The data below is to be retyped exactly, line by line.

┄┄┄┄┄┄┄┄┄┄┄┄┄┄┄┄┄┄┄┄

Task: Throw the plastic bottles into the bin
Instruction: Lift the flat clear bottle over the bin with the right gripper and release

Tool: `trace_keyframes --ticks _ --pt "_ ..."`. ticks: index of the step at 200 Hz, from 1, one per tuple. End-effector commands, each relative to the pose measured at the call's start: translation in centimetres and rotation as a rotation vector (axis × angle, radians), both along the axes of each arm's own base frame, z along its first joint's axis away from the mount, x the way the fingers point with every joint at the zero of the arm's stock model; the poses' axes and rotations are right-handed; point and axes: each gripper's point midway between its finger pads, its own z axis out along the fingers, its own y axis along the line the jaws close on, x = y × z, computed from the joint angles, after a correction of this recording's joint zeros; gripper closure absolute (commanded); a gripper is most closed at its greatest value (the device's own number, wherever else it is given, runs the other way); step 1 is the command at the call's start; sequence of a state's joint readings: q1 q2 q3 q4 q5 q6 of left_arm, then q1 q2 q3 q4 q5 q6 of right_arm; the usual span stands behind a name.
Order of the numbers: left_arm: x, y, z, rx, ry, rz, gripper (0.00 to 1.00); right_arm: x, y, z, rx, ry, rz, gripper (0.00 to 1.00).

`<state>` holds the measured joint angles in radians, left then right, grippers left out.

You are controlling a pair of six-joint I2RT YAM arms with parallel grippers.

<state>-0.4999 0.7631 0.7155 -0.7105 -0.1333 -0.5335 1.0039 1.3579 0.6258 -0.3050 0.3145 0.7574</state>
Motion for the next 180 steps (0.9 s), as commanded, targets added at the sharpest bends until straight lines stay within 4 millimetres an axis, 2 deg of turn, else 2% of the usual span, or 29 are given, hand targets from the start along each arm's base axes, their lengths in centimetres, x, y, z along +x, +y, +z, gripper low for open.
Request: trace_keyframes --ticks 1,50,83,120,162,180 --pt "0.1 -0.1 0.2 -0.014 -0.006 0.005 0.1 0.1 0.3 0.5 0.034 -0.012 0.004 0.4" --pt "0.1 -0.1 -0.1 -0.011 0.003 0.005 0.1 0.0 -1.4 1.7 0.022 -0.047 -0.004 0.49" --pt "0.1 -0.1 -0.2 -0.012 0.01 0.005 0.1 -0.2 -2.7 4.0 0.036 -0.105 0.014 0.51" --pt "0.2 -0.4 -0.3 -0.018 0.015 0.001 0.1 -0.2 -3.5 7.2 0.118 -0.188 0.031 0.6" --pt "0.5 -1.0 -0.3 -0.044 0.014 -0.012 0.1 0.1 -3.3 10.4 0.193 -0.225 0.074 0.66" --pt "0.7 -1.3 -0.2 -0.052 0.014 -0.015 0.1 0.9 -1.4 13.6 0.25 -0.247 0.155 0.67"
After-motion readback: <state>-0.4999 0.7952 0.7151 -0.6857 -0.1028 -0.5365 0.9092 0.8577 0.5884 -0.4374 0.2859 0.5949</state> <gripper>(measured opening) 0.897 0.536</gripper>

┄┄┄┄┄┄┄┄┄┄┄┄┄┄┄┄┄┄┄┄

:: WORKED SOLUTION ::
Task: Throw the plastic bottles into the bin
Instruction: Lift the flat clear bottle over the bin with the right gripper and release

Tool: `trace_keyframes --ticks _ --pt "_ ..."`. ticks: index of the step at 200 Hz, from 1, one per tuple. End-effector commands, each relative to the pose measured at the call's start: translation in centimetres and rotation as a rotation vector (axis × angle, radians), both along the axes of each arm's own base frame, z along its first joint's axis away from the mount, x the way the fingers point with every joint at the zero of the arm's stock model; the poses' axes and rotations are right-handed; point and axes: each gripper's point midway between its finger pads, its own z axis out along the fingers, its own y axis along the line the jaws close on, x = y × z, computed from the joint angles, after a correction of this recording's joint zeros; gripper closure absolute (commanded); a gripper is most closed at its greatest value (the device's own number, wherever else it is given, runs the other way); step 1 is the command at the call's start; sequence of a state's joint readings: q1 q2 q3 q4 q5 q6 of left_arm, then q1 q2 q3 q4 q5 q6 of right_arm; the usual span stands behind a name.
Order of the numbers: left_arm: x, y, z, rx, ry, rz, gripper (0.00 to 1.00); right_arm: x, y, z, rx, ry, rz, gripper (0.00 to 1.00).

`<state>` holds the measured joint angles in radians, left then right, grippers left out.

You are controlling a pair of six-joint I2RT YAM arms with parallel grippers.

<state>-0.4999 0.7631 0.7155 -0.7105 -0.1333 -0.5335 1.0039 1.3579 0.6258 -0.3050 0.3145 0.7574</state>
Motion for the next 180 steps (0.9 s), as commanded, targets added at the sharpest bends until straight lines stay within 4 millimetres an axis, 2 deg of turn, else 2% of the usual span, or 29 are given, hand targets from the start along each arm's base axes, their lengths in centimetres, x, y, z along +x, +y, +z, gripper low for open.
Request: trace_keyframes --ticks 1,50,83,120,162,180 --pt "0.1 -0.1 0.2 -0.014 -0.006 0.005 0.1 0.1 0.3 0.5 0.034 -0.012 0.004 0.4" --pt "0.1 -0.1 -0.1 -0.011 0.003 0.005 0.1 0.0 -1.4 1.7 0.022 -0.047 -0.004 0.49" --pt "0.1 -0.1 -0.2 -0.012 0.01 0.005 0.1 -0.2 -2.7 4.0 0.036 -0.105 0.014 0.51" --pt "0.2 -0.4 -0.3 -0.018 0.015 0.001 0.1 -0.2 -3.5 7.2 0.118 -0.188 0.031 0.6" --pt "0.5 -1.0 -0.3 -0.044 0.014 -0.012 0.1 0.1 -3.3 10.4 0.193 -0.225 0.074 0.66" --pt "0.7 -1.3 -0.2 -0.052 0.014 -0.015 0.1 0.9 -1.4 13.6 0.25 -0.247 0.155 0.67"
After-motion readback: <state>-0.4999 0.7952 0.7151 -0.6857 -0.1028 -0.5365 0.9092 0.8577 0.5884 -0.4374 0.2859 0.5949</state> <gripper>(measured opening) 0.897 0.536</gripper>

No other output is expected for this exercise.